*PROBLEM DETAILS:* Search each line of the data for the word "list"; copy every line where it is found.

*SOURCE DATA:*

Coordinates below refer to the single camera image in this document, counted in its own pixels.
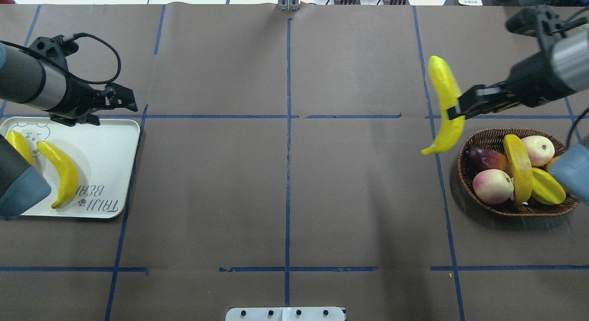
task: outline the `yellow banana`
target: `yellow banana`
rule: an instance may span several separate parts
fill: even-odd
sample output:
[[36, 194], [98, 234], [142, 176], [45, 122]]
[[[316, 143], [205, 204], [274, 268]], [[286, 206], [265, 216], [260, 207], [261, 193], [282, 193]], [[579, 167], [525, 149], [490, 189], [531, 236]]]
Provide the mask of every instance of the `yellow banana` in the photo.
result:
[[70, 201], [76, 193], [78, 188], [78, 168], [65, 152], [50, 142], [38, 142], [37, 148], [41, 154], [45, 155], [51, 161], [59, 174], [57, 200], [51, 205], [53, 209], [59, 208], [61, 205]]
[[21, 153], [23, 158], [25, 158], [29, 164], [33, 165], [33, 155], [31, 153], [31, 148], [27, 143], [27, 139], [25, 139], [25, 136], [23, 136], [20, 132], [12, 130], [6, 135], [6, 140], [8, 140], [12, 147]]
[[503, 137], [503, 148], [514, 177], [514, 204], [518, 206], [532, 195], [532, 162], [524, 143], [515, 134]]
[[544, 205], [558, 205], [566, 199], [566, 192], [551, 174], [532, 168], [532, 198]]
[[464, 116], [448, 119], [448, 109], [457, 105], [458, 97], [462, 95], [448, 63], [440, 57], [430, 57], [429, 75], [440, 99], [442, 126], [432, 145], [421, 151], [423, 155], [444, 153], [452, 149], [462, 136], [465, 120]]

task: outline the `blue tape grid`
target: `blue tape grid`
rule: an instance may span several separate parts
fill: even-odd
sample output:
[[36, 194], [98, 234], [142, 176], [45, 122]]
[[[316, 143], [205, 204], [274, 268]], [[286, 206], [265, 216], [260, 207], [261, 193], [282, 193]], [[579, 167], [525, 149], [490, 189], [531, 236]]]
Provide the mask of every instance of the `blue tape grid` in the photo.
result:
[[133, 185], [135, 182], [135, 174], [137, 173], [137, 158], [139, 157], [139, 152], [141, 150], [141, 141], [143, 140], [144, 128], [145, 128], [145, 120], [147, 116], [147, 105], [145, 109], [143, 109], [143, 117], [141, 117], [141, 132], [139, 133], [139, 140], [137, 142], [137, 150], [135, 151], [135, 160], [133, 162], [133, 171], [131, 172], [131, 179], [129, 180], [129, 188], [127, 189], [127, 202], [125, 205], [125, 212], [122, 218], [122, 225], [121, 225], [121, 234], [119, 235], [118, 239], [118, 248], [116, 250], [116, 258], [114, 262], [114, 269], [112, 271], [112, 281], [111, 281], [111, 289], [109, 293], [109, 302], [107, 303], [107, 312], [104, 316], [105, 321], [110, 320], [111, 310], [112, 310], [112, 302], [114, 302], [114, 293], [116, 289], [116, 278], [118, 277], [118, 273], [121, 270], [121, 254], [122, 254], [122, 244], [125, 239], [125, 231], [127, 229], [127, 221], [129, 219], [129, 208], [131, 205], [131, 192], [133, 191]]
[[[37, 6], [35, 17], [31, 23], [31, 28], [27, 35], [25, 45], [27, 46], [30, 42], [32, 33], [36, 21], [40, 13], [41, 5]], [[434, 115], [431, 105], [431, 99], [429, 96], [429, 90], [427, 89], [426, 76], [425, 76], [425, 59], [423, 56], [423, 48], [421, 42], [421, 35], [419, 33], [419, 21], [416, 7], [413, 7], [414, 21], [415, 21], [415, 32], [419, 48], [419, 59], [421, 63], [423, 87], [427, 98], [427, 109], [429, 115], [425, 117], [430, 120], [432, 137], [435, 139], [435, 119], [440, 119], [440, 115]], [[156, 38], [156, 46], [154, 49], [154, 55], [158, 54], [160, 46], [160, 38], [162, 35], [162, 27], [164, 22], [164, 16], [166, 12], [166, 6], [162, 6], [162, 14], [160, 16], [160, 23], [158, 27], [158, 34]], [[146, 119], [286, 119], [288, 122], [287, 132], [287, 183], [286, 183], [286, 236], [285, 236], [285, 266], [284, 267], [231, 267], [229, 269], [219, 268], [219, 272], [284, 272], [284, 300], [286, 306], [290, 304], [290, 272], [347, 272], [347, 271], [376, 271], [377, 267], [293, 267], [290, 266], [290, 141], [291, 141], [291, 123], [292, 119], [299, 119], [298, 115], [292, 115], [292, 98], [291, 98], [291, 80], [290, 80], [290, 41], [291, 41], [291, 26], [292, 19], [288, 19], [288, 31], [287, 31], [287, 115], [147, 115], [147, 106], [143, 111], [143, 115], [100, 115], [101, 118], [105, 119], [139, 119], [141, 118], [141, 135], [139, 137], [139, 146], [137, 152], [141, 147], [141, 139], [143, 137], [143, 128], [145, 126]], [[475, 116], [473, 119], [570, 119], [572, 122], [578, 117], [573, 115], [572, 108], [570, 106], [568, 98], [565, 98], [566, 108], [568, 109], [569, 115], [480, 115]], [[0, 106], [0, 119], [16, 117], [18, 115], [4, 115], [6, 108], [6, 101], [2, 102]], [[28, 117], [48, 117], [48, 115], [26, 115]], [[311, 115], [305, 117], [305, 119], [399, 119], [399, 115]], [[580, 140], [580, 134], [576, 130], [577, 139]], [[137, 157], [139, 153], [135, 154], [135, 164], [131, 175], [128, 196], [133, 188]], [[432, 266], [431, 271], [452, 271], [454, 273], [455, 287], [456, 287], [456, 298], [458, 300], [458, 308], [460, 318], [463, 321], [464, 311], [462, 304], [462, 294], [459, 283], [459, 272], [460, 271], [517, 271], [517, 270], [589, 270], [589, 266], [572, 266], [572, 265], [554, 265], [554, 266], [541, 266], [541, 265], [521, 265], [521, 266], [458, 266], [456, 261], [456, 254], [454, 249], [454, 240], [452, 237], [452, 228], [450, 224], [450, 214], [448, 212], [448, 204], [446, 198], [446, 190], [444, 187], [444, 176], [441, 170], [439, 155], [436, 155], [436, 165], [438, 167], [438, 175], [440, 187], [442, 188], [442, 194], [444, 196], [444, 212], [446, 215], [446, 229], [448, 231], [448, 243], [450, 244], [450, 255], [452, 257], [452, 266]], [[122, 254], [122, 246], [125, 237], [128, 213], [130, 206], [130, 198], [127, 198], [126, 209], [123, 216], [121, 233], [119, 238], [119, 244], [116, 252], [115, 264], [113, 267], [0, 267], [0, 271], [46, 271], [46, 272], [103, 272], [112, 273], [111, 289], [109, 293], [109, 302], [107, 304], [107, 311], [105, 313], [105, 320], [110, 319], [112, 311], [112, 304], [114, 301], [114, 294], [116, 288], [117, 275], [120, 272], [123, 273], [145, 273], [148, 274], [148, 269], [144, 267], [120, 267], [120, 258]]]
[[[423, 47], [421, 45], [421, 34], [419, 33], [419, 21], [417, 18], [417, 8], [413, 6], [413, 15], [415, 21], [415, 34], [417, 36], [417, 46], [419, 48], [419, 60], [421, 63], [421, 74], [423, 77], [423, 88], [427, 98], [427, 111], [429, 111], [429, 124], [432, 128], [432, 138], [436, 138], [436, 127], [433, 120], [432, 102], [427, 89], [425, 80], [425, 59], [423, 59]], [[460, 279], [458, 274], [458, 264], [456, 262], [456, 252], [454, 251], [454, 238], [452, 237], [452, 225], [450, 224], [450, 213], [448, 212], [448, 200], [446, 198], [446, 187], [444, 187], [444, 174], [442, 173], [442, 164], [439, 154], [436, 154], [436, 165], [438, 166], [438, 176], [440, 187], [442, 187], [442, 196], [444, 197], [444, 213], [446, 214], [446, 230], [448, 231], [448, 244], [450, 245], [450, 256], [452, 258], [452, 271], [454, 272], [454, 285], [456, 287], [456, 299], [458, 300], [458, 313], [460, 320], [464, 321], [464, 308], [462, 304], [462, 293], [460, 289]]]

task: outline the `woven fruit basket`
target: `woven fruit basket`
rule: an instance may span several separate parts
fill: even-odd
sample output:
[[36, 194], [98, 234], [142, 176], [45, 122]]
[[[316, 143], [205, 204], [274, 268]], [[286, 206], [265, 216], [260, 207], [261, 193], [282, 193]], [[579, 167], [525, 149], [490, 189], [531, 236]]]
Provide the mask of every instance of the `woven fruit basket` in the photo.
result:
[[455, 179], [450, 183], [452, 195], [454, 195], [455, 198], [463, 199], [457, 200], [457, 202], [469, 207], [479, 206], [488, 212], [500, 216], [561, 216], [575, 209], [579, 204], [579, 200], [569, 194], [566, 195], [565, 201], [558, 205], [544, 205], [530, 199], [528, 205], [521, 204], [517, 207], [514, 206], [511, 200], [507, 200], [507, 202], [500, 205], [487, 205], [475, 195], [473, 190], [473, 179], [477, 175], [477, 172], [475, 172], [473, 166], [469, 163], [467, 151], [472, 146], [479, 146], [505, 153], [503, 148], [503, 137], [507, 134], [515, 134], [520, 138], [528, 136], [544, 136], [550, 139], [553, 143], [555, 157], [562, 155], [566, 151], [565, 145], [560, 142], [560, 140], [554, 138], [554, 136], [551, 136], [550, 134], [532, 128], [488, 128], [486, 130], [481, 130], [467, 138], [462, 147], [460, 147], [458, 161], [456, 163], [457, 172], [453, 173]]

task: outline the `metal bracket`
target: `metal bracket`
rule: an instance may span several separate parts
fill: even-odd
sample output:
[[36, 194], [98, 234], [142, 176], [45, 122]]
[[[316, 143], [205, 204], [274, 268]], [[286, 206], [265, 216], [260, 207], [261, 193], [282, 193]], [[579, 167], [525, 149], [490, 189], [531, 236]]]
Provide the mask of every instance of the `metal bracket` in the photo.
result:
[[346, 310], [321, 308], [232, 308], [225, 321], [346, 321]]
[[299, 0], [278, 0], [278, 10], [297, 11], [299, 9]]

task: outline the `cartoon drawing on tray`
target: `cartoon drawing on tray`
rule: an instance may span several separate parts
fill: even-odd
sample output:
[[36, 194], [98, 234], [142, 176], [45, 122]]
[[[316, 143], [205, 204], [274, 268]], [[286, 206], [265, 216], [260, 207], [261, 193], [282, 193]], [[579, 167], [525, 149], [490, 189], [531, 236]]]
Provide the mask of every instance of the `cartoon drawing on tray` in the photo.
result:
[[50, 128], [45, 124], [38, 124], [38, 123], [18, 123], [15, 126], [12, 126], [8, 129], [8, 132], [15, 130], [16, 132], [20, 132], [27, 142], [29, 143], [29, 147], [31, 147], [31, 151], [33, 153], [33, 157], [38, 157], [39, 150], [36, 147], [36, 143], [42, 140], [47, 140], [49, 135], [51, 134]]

...

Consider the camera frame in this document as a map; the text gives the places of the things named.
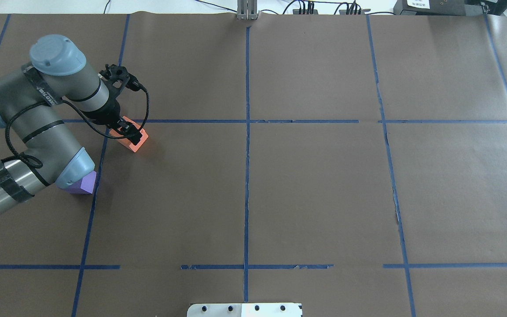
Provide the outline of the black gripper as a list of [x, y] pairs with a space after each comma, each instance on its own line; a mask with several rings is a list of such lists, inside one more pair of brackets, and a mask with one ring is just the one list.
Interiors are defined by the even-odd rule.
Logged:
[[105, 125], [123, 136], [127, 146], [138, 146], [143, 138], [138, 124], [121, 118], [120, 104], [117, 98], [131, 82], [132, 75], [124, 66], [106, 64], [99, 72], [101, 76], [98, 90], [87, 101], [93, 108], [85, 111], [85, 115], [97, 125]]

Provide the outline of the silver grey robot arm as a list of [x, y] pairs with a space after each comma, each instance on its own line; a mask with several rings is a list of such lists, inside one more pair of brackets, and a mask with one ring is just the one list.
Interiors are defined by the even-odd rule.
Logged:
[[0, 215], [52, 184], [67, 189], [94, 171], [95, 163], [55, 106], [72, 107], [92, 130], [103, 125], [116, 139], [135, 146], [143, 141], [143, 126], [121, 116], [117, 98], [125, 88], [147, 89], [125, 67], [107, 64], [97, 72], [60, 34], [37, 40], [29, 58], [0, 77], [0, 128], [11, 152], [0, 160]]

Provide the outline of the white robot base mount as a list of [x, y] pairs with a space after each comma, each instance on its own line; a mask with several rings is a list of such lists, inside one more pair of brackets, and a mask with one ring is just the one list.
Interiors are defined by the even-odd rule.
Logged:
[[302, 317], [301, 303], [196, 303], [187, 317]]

*RESPONSE AREA:*
Provide the outline of the black gripper as a list of [x, y] pairs with a space after each comma, each instance on its own line; a mask with several rings is a list of such lists, inside one more pair of brackets, and a mask with one ring is just the one list.
Provide the outline of the silver grey robot arm as a list of [x, y] pairs with a space after each comma, each instance on its own line; a mask with several rings is a list of such lists, inside one more pair of brackets, and a mask with one ring is just the one list.
Provide the outline of the white robot base mount as a list of [x, y] pairs with a space after each comma, each instance on its own line; a mask with several rings is a list of such lists, inside one more pair of brackets, and a mask with one ring is just the one list.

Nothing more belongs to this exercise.